Jerónimo de Sousa foi questionado sobre este tema no final de uma reunião com o Presidente da República, Marcelo Rebelo de Sousa, no Palácio de Belém, em Lisboa, em que também participaram o líder parlamentar do PCP, João Oliveira, e os dirigentes comunistas Vasco Cardoso e Fernanda Mateus.

"Creio que o meu camarada João Oliveira poderá dizer qual é o ponto da situação. Enfim, é uma questão muito sensível. E ao longo da nossa história este partido tem razões para ter uma certa rejeição em relação a esse estatuto", respondeu.

O secretário-geral do PCP referiu que esta "é uma questão jurídica, com componente política, obviamente, que será tratada pelo grupo parlamentar".

"Não há bons delatores e maus delatores, creio que o que devemos tratar é com a sensibilidade que a questão coloca na vida das pessoas, obviamente", acrescentou.

Numa entrevista publicada hoje no jornal Público, o primeiro-ministro, António Costa, declarou apoio ao aperfeiçoamento do mecanismo de colaboração premiada na aplicação de penas.

"A colaboração premiada já existe, detetou-se que uma das razões pela qual é pouco utilizada é que o prazo dado para arrependimento é de um mês. Se uma pessoa se arrepender dois meses, já não pode negociar.
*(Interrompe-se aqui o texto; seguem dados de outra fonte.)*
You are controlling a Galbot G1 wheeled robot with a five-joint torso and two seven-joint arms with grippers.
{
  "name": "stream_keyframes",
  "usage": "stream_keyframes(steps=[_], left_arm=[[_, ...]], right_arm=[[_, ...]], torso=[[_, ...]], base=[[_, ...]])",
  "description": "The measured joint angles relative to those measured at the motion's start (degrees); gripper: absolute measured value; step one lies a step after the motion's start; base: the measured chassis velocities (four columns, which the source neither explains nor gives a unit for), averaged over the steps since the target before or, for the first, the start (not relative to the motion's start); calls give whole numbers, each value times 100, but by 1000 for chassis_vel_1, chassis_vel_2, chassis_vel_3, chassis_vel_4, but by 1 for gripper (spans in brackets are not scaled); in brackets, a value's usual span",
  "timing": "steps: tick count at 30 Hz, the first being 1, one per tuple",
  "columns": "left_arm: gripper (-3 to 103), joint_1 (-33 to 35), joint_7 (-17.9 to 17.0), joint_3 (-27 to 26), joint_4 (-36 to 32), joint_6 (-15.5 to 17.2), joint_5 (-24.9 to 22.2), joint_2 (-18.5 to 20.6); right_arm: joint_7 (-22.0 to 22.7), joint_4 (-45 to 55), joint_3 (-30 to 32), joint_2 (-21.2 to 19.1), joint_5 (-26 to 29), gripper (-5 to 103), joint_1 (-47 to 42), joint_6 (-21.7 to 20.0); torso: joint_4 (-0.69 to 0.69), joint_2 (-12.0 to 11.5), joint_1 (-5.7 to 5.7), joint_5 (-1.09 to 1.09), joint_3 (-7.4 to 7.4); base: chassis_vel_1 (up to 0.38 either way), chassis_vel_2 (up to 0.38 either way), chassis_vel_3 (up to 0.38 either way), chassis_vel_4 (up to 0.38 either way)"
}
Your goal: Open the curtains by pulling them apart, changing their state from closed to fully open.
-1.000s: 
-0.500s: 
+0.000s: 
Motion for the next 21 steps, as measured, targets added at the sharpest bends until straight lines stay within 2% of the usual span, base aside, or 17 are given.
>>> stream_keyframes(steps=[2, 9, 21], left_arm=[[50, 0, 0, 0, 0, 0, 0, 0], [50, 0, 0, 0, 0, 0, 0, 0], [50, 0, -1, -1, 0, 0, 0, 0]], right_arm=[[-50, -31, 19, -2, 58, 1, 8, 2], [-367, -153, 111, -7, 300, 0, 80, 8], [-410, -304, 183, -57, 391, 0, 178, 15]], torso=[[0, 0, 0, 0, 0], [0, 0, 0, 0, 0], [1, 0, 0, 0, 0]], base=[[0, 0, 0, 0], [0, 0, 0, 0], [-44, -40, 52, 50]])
Faz sentido alargar este prazo, de forma a que possa haver maior colaboração", considerou.

António Costa defendeu "que se possa avançar em mecanismos mais negociais de aplicação de penas", argumentando que isso é fundamental para a credibilização da justiça".

Quanto às críticas possibilidade da consagração legal de um mecanismo como o que está instituído no Brasil, designado por delação premiada, o primeiro-ministro relativizou essas considerações.

Costa argumentou que "no partido da liberdade só por acaso é que não há críticas relativamente a alguma medida" e que "houve talvez mais atenção aos títulos dos jornais do que propriamente à análise da medida que é proposta", numa referência implícita ao uso da palavra delação.